Lord of the Flies (1963)
Boys left to their own perfect wildness...
...delivered in a splendor of exquisite B&W tension and a terrible suspension of moral choices that young males actively struggle to even grasp...let alone gain certain control. Peter Brook's cinematic Masterpiece is his absolute trust in William Golding's Novel which would most earnestly recommend reading before screening every boy's parents'...every boy's Guardian's worst nightmare. Shattering.
The Fall of the House of Usher (1950)
More fidelity to E. A POE...
...than decent, but more freely adapted Roger Corman Color film which is far more oftenly screened. If not put off by B&W...and an unnerving deliberate, sometimes langorous pacing, this 1950 version has more sustained tension and allows Poe to leap at your senses in concert with his text. Decent performances and an almost sympathetic Roderick Usher.
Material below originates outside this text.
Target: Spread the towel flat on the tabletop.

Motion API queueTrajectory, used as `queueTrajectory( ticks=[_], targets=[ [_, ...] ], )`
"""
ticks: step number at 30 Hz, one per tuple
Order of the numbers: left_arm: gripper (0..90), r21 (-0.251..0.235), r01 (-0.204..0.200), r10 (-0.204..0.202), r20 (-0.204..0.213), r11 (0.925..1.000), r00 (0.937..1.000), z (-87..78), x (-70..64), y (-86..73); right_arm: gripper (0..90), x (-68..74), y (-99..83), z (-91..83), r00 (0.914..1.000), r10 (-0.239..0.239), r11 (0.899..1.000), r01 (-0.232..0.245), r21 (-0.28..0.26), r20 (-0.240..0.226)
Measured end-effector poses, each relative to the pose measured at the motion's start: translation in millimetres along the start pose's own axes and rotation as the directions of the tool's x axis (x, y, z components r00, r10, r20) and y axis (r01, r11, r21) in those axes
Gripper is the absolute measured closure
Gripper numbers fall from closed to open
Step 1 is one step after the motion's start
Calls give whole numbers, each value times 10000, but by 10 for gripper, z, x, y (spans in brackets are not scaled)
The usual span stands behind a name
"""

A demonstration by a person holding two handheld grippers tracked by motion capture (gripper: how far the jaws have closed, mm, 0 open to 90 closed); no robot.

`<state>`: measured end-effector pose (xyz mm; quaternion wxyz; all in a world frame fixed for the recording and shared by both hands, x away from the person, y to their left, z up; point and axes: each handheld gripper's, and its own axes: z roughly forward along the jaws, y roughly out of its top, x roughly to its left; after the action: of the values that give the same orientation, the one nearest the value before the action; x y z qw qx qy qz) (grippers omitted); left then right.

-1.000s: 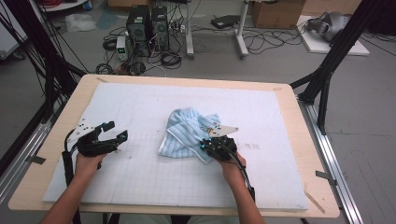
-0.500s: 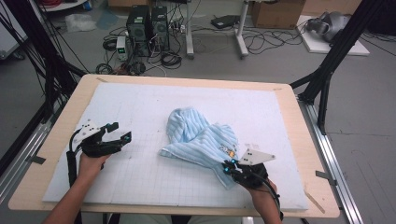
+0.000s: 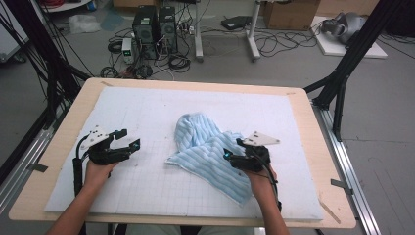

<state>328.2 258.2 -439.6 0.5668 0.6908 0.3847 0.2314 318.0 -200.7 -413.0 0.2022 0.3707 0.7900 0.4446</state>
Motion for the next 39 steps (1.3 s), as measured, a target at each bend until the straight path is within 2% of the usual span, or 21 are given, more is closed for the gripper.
queueTrajectory(
  ticks=[1, 3, 5, 7, 8, 10, 11, 14, 15, 16, 17, 20, 21, 23, 26, 27, 29, 32, 34, 37, 39],
  targets=[
    [269, 26, -47, 46, 22, 10000, 10000, -9, 9, 2, 382, 0, 0, 0, 10000, 0, 10000, 0, 0, 0],
    [269, -14, -8, 8, 14, 10000, 10000, -21, 17, 2, 420, 10, -18, 180, 9999, -23, 9981, 32, 620, -142],
    [270, -8, 37, -37, -2, 10000, 10000, -28, 23, -2, 514, 28, -53, 286, 9984, -62, 9929, 127, 1183, -553],
    [269, 35, 28, -28, -1, 10000, 10000, -29, 27, -5, 592, 48, -96, 340, 9955, 129, 9880, 19, 1546, -942],
    [270, 62, -22, 22, 1, 10000, 10000, -30, 27, -5, 633, 61, -111, 357, 9926, 64, 9843, 151, 1760, -1210],
    [274, 89, -63, 63, 49, 9999, 10000, -31, 17, -2, 740, 87, -120, 347, 9889, -197, 9827, 462, 1794, -1470],
    [279, 77, -96, 95, 47, 9999, 9999, -30, 13, -2, 774, 90, -122, 343, 9848, -62, 9828, 381, 1808, -1739],
    [284, 85, -131, 131, 40, 9999, 9999, -25, 12, -2, 806, 110, -148, 336, 9761, 61, 9828, 343, 1815, -2174],
    [284, 100, -139, 139, 39, 9999, 9999, -23, 13, -2, 810, 145, -157, 321, 9629, 114, 9824, 394, 1824, -2697],
    [284, 90, -135, 134, 33, 9999, 9999, -20, 13, -3, 810, 145, -157, 321, 9629, 114, 9824, 394, 1824, -2697],
    [285, 92, -116, 116, 41, 9999, 9999, -18, 13, -4, 810, 181, -155, 311, 9561, 10, 9800, 573, 1904, -2930],
    [286, 96, -87, 86, 30, 9999, 10000, -11, 15, -7, 809, 322, -156, 304, 9271, -327, 9717, 1169, 2052, -3733],
    [286, 92, -106, 106, 26, 9999, 9999, -9, 14, -6, 808, 372, -157, 307, 9159, -544, 9679, 1463, 2045, -3976],
    [286, 109, -135, 135, 31, 9998, 9999, -9, 11, -5, 804, 448, -156, 300, 8926, -641, 9640, 1710, 2035, -4462],
    [286, 123, -158, 158, 27, 9998, 9999, -11, 9, -4, 762, 514, -148, 269, 8491, -693, 9643, 1916, 1830, -5236],
    [286, 118, -151, 150, 27, 9998, 9999, -11, 9, -4, 726, 523, -138, 248, 8438, -733, 9661, 1923, 1720, -5317],
    [286, 115, -149, 149, 15, 9998, 9999, -9, 10, -6, 668, 498, -98, 187, 8489, -743, 9765, 1683, 1344, -5234],
    [286, 144, -154, 154, 14, 9998, 9999, -9, 10, -6, 588, 350, -19, 65, 8670, -368, 9973, 634, 367, -4970],
    [286, 158, -165, 165, 12, 9997, 9999, -11, 11, -6, 544, 236, 27, -27, 8834, -171, 9996, 38, -293, -4682],
    [286, 190, -134, 133, 22, 9997, 9999, -13, 11, -8, 500, 43, 86, -120, 9339, 232, 9908, -692, -1166, -3568],
    [286, 206, -131, 130, 46, 9997, 9999, -13, 6, -8, 503, -99, 123, -119, 9715, 414, 9889, -733, -1296, -2335]
  ],
)
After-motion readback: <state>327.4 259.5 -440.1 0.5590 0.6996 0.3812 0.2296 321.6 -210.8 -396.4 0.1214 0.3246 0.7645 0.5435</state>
The Squid and the Whale (2005)
So very few actually grasp male adolescent angst..
...but for Noah Baumbach. XY's cannot do the Algebra of the XX Chromosome. Simple? No.
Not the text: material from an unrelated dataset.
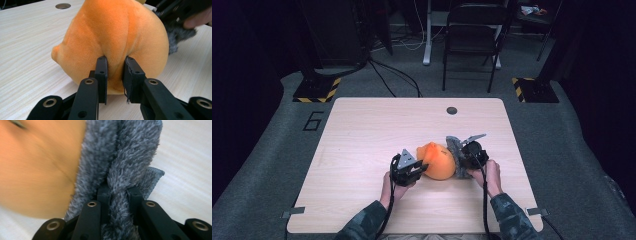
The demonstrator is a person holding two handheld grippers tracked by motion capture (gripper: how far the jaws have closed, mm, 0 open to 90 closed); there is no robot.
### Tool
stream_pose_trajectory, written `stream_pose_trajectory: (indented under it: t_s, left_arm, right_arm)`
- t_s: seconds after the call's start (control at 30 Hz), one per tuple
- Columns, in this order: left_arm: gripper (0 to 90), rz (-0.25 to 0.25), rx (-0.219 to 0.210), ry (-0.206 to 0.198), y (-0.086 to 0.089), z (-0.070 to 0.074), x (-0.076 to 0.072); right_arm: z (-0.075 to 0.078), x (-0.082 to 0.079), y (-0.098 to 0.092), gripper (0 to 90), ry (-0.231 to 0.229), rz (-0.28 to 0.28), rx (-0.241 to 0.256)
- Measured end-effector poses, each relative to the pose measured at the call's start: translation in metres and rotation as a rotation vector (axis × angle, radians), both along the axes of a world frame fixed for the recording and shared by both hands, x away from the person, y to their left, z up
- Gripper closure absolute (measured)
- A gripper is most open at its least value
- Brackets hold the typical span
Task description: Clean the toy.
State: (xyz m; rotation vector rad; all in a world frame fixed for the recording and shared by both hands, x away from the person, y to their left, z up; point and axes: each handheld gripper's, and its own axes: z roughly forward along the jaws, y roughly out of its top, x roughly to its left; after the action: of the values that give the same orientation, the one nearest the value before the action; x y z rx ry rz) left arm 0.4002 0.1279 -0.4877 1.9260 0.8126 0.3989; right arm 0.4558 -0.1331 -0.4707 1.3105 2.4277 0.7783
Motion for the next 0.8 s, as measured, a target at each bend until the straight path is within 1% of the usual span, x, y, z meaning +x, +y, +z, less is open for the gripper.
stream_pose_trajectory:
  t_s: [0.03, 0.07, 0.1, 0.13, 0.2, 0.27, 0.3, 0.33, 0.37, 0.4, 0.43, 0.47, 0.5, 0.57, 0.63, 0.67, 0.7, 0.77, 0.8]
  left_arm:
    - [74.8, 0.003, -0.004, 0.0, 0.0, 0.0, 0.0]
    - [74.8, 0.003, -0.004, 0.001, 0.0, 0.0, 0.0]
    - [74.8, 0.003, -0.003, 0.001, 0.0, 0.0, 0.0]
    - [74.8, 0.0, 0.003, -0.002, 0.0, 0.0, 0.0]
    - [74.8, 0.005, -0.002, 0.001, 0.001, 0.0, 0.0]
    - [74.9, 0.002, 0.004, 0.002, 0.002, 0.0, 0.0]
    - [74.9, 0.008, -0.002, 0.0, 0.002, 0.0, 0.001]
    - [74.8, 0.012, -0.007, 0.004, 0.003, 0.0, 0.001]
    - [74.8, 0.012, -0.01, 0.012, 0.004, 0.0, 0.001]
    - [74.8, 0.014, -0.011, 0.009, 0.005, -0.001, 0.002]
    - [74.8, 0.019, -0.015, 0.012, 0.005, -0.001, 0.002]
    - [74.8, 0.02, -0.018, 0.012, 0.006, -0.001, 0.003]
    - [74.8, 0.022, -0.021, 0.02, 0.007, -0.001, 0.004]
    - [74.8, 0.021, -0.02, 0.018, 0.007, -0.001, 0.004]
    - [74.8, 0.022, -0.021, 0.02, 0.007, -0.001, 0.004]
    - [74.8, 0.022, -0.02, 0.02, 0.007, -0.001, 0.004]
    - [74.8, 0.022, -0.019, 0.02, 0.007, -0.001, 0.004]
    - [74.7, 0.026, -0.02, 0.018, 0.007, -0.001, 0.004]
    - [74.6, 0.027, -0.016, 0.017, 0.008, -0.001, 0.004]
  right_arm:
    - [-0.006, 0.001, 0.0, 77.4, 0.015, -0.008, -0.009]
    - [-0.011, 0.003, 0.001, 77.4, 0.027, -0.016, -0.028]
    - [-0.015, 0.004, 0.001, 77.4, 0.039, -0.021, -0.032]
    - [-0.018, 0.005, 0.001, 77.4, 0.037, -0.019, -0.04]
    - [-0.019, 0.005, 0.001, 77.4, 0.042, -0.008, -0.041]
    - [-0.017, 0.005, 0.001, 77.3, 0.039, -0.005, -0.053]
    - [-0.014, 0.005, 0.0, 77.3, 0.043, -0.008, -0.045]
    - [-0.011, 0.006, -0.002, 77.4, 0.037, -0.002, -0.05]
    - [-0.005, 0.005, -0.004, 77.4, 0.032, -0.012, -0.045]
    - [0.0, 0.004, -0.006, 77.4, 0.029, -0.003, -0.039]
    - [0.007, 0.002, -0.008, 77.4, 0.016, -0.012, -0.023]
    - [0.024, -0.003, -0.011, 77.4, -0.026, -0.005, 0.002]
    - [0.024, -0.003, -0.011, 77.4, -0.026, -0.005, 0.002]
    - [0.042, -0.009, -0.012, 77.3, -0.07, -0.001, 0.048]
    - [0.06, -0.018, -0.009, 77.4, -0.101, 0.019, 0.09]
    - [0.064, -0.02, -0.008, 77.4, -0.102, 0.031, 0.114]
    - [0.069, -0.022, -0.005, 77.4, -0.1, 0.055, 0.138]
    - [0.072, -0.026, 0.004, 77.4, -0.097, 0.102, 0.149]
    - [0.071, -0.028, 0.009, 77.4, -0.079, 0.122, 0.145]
The hardest, most hurtful thing thing that ever happens to boys and it happens every second of every minute of every hour of every day... is knowing you are a misfit. Baumbach manages to snag those seconds of two brothers who find that just being themeselves doesn't work in this world.
The Devils (1971)
Pity so unavailable...
...as it is Ken Russell's finest film. Period. So easily dismissed for its majesty without God, but that is its redemption as its blistering horrors are all true. Russell so very desperately wanted to put over the wild insanity of Mass Hysteria that viewers could nay accept that they lived in this world of such agonistic horror. Condemned. Lost. Forgetten.
Have you a copy...post it. NOW.
Le roi danse (2000)
Early Baroque SPECTACLE without known equal...
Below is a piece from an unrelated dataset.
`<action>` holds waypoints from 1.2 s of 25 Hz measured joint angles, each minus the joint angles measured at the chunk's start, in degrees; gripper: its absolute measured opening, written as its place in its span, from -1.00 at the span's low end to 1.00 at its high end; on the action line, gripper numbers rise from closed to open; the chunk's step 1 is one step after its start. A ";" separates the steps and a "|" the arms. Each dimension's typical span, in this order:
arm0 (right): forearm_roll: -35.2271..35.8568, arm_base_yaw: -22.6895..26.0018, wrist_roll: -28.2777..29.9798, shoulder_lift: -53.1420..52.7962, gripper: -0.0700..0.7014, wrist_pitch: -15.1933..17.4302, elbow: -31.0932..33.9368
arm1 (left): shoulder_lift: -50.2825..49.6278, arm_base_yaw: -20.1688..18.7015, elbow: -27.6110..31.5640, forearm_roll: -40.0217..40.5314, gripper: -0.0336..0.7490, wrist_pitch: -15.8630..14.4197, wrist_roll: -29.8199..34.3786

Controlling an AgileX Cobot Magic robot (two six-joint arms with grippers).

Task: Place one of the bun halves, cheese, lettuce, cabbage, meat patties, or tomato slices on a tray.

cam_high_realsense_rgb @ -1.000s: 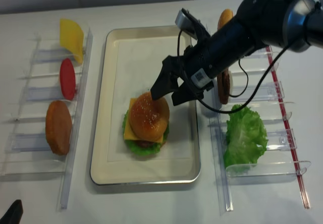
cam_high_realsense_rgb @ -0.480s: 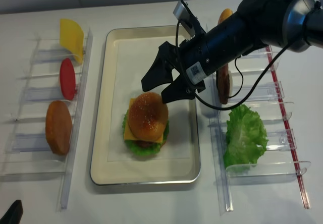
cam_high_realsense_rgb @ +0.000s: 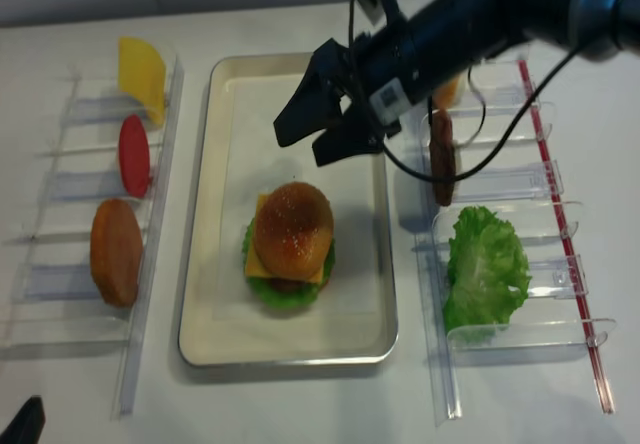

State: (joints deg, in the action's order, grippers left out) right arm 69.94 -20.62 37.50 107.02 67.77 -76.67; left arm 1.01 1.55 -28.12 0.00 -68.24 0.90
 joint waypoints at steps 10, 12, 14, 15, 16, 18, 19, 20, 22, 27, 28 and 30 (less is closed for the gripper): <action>-23.15 2.13 -4.64 -0.28 0.61 1.92 -15.61 | 0.00 0.00 0.00 0.00 0.23 0.00 0.00; -31.21 2.67 -5.54 -0.28 0.58 2.16 -19.81 | 0.00 0.00 0.00 0.00 0.23 0.00 0.00; -39.27 2.90 -8.36 -0.28 0.57 2.40 -23.35 | 0.00 0.00 0.00 0.00 0.23 0.00 0.00; -43.84 2.90 -10.07 -0.28 0.57 2.62 -25.11 | 0.00 0.00 0.00 0.00 0.23 0.00 0.00; -48.34 2.90 -12.39 -0.28 0.57 2.88 -26.43 | 0.00 0.00 0.00 0.00 0.23 0.00 0.00; -56.32 2.90 -17.32 -0.28 0.57 3.22 -28.92 | 0.00 0.00 0.00 0.00 0.23 0.00 0.00; -60.42 2.92 -20.49 -0.28 0.57 3.21 -29.83 | 0.00 0.00 0.00 0.00 0.23 0.00 0.00; -64.01 3.02 -23.85 -0.28 0.57 3.34 -30.43 | 0.00 0.00 0.00 0.00 0.23 0.00 0.00; -69.19 3.02 -29.57 -0.28 0.57 3.46 -31.05 | 0.00 0.00 0.00 0.00 0.23 0.00 0.00; -73.26 3.02 -36.79 -0.28 0.53 3.68 -31.17 | 0.00 0.00 0.00 0.00 0.23 0.00 0.00; -73.26 3.02 -37.03 -0.28 0.51 3.68 -31.17 | 0.00 0.00 0.00 0.00 0.23 0.00 0.00; -73.15 3.02 -37.50 -0.28 0.48 3.68 -31.17 | 0.00 0.00 0.00 0.00 0.23 0.00 0.00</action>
State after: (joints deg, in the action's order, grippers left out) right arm -3.21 -17.61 0.00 106.74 71.45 -107.85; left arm 1.01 1.55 -28.12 0.00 -68.24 0.90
LE ROI DANSE demands an acute delight and elevated sensibility to the music of LULLY, MARAIS, CHARPENTIER, DE LELANDE et al Baroque Francais. In the event, this is your sweet spot...pour a large snifter of H'ors d'Age Cognac and prepare to be so transformed as to never want to leave Versailles de Louis XIV.
Am still there.
Cannibal Holocaust (1980)
Fiercely dehumanizing depravity...
...of the lowest grotesqueries and beyond the abilities of anyone with a Soul to even begin to approach imagination. The most aggressively hideous assault upon the senses ever encountered. Have zero defense for screening this vile excrement. The only embarrasingly pitiable reason offered up is that the Human Spirit becomes so frenzied with desperation...to find...forget all hope of redemption...but WHY? Am ashamed of myself and for all who allow this unto their consciousness. ALL ARE PUNISHED!
Lamb (1985)
Twin lives unraveling...
...as a stroll of snug tension, then a trot, a canter and full gallop. This "terrible beauty" of a film will not suit everyone. Many simply won't even be able to manage it at all. It accosts viewers and taunts all to be as fearless as it. LAMB shrieks the cries of angels. The chemistry...the alchemy of Liam Neeson and Hugh O'Conor together is magisterial in their double-punch of excruciatatingly shared passion, each for the other. Perfect beauty has the fastest fade. How? Oh, oh but how?
Lad: A Yorkshire Story (2013)
Perfectly, exquisitely beautiful...
...in all ways imaginable...and unimaginable. Not since Jean-Pierre Leaud's ANTOINE DOINEL in FRANCOIS TRUFFAUT'S 1959 Masterpiece, LES QUATRE CENTS COUPS, has a Boy Actor given such an excruciatingly personal performance in any film. BRETTEN LORD'S is the most penetrating limning of a character in a film as ever you will see. Completely unselfaware, as he had never been before an audience, let alone a Cinecamera, he is so wholly natural as to be a Miracle. LAD: A
YORKSHIRE STORY blithely lifts the Heart and Spirit with such Grace as to leap to Majesty With God.